Reviews
Foreword Magazine
Issue Month: September/October 2008
Category: Sociology
Review by: Katerie Prior
Anytime fuel prices rise, people start conserving. They purchase cars with better mileage, make their homes more energy efficient, or start recycling. These gestures, writes Hervé Kempf in his book, How the Rich are Destroying the Earth, are futile. The world is in trouble, he argues, and serious measures are needed to save it.
Kempf’s argument begins with a look at various environmental crises; global warming and climate change, threatened species, ecosystem destruction, and depletion of natural resources. These problems are intrinsically tied to social issues worldwide—poverty being the most damaging. Kempf opens a chapter with a grim description of life in Relleno Sanitaro, a section of Guatemala City that literally is a garbage dump. The village consists of more than 500 people too poor to live anywhere better. Everyday, they sacrifice their health to scrape together a livelihood from items in the rubbish.
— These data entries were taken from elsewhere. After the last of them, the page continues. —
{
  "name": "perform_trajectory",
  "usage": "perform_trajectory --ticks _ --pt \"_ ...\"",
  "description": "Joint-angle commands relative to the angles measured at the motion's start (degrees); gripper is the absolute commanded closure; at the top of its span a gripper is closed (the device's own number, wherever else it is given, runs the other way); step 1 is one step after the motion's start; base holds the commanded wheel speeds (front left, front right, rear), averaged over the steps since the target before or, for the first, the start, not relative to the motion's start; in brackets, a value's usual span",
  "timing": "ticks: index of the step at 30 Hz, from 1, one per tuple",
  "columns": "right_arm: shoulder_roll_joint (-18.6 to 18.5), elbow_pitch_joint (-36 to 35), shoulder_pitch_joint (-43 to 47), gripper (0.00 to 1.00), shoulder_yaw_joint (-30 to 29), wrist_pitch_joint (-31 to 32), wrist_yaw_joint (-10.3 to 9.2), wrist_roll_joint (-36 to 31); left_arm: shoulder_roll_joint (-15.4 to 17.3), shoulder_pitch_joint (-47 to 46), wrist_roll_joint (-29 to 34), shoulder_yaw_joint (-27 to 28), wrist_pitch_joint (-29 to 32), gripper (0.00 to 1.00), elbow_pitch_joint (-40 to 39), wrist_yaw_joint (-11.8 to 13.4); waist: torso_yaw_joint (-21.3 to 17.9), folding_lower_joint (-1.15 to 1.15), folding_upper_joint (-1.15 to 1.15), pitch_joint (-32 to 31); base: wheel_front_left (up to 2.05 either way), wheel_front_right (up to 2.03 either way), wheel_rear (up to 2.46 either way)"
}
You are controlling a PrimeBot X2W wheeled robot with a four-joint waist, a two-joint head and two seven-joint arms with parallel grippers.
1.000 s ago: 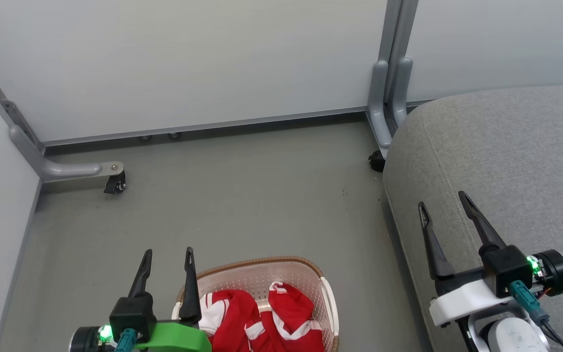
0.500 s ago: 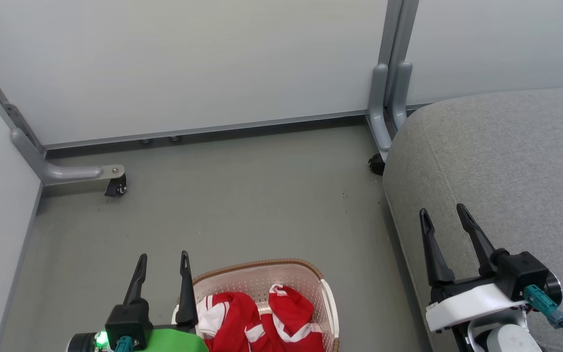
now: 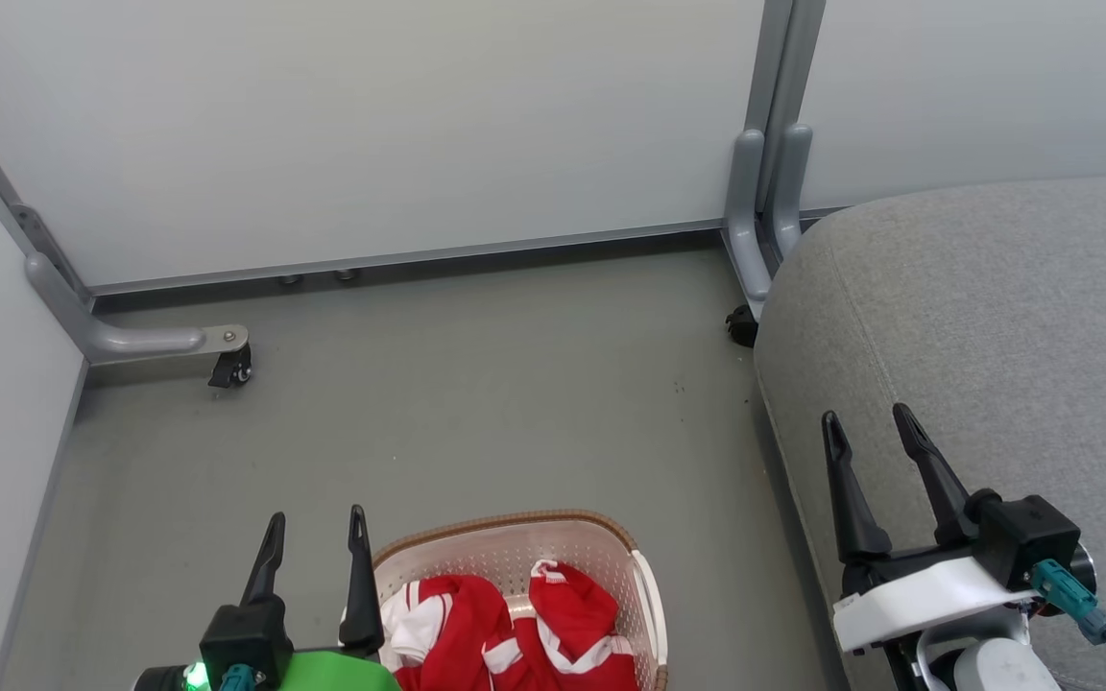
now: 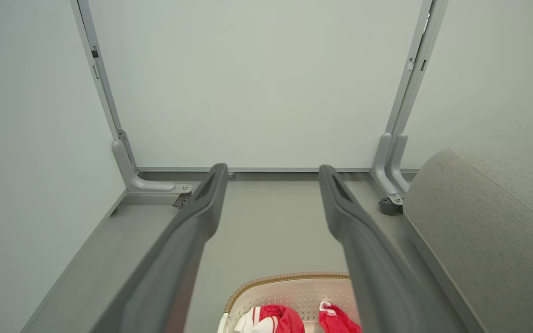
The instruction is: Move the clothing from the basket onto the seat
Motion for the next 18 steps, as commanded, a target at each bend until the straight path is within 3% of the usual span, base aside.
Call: perform_trajectory --ticks 1,13,18 --pt "-0.09 0.06 0.83 0.00 0.15 -0.20 0.00 0.27 0.11 0.77 -0.67 0.07 -0.06 0.00 0.15 -0.36 0.04 0.00 0.00 0.04 0.00 0.00 0.00" --pt "-0.08 -0.70 -0.85 0.00 0.31 -0.20 0.00 -0.53 0.14 -2.04 3.21 -2.30 -0.06 0.00 10.09 -2.09 -2.15 0.00 0.00 5.46 0.00 0.00 0.00" --pt "-0.16 -2.85 -4.44 0.00 0.56 -0.20 0.00 -0.17 0.95 -9.45 8.48 -4.12 -0.04 0.00 19.19 -3.74 -4.04 0.00 0.00 15.89 0.00 0.00 0.00"
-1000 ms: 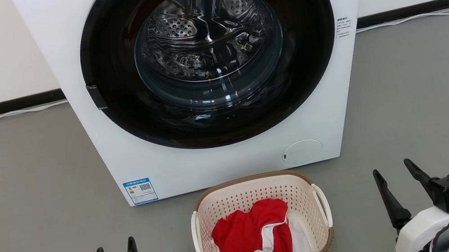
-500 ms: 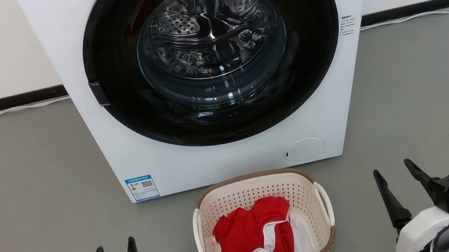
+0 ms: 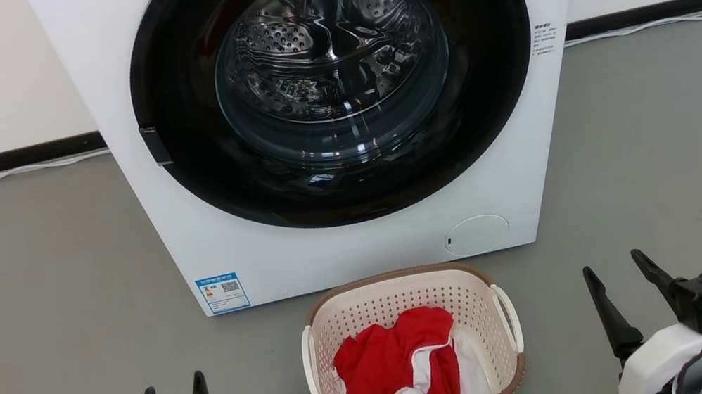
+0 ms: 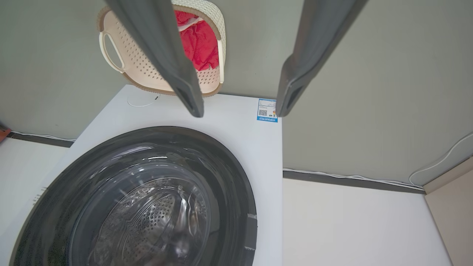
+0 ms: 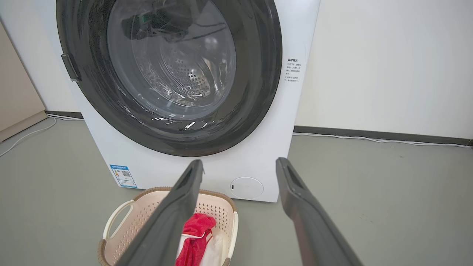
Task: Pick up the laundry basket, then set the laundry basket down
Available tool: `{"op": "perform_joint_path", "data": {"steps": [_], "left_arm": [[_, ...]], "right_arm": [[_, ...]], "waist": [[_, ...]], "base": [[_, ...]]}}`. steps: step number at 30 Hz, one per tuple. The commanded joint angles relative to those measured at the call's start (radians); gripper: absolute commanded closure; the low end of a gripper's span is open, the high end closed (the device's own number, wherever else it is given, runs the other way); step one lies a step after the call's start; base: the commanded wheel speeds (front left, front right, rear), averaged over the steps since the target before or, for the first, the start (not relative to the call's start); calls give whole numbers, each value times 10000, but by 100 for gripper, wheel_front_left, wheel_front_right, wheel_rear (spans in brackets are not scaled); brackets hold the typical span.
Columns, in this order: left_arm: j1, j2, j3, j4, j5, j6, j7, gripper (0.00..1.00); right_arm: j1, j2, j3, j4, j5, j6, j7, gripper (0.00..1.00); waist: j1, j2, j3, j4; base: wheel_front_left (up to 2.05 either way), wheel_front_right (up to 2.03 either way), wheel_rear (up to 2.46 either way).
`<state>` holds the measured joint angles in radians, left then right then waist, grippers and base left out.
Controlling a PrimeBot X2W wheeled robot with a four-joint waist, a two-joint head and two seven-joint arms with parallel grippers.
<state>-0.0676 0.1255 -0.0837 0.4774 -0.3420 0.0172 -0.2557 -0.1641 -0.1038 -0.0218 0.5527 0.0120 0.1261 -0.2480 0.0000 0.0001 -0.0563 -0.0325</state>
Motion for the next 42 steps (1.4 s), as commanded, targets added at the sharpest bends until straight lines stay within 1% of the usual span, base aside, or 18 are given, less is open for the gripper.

The knowledge that there are thousands of villages like this around the world makes the details of the oligarchy of the hyper-rich a nauseating litany. As Kempf chronicles their exploits—CEOs earning more than fifty times their employees salaries, tycoons competing to build the longest yacht, Paris Hilton—Kempf demonstrates how the outsized consumption of the super-wealthy is causing a crisis for everyone.
There is hope, Kempf says, but not in the measures people think. Sustainable development is pointless. The technology that supposedly will save us won’t develop in time. To stop the inertia of destruction, society, particularly the hyper-rich, need to soberly rethink their lifestyles.
Kempf, the environmental editor at Le Monde, France’s major newspaper, makes a common sense argument for anyone with a minimum knowledge of environmental issues. The book, first published in France, was an international bestseller. This English edition, skillfully translated by Thatcher, is sure to become a resource for policymakers and pundits. (September)
Publishers Weekly
Web Exclusive Reviews: Week of 9/15/2008
In this frequently iconoclastic, and surprisingly humorous book, Kempf, environmental editor of Le Monde, puts together familiar themes—ecological crisis, the widening gap between rich and poor, and the threat anti-terrorism poses to democracy—to point out the elephant in the room: the fact that the income and conspicuous consumption of the “hyper-rich” need to be reduced so the world’s poorest can receive justice and the middle classes will “consume less; the planet will be better off; and, we’ll be less frustrated by what we don’t have.” Kempf references Thorstein Veblen’s Theory of the Leisure Class, arguing that Veblen’s theories—once made obsolete by the narrowing of incomes in the twentieth-century—are relevant again due to the rise of a new international aristocracy. He may infuriate right-leaning American readers allergic to discussions of class warfare, but he’s equally hard on the “wobbly” left, “pickled in the idea of progress as it was conceived in the nineteenth century.” Although the book’s message is deeply disturbing, its uniquely French style of lighthearted, even optimistic seriousness makes it a refreshing and entertaining read. (Sept.)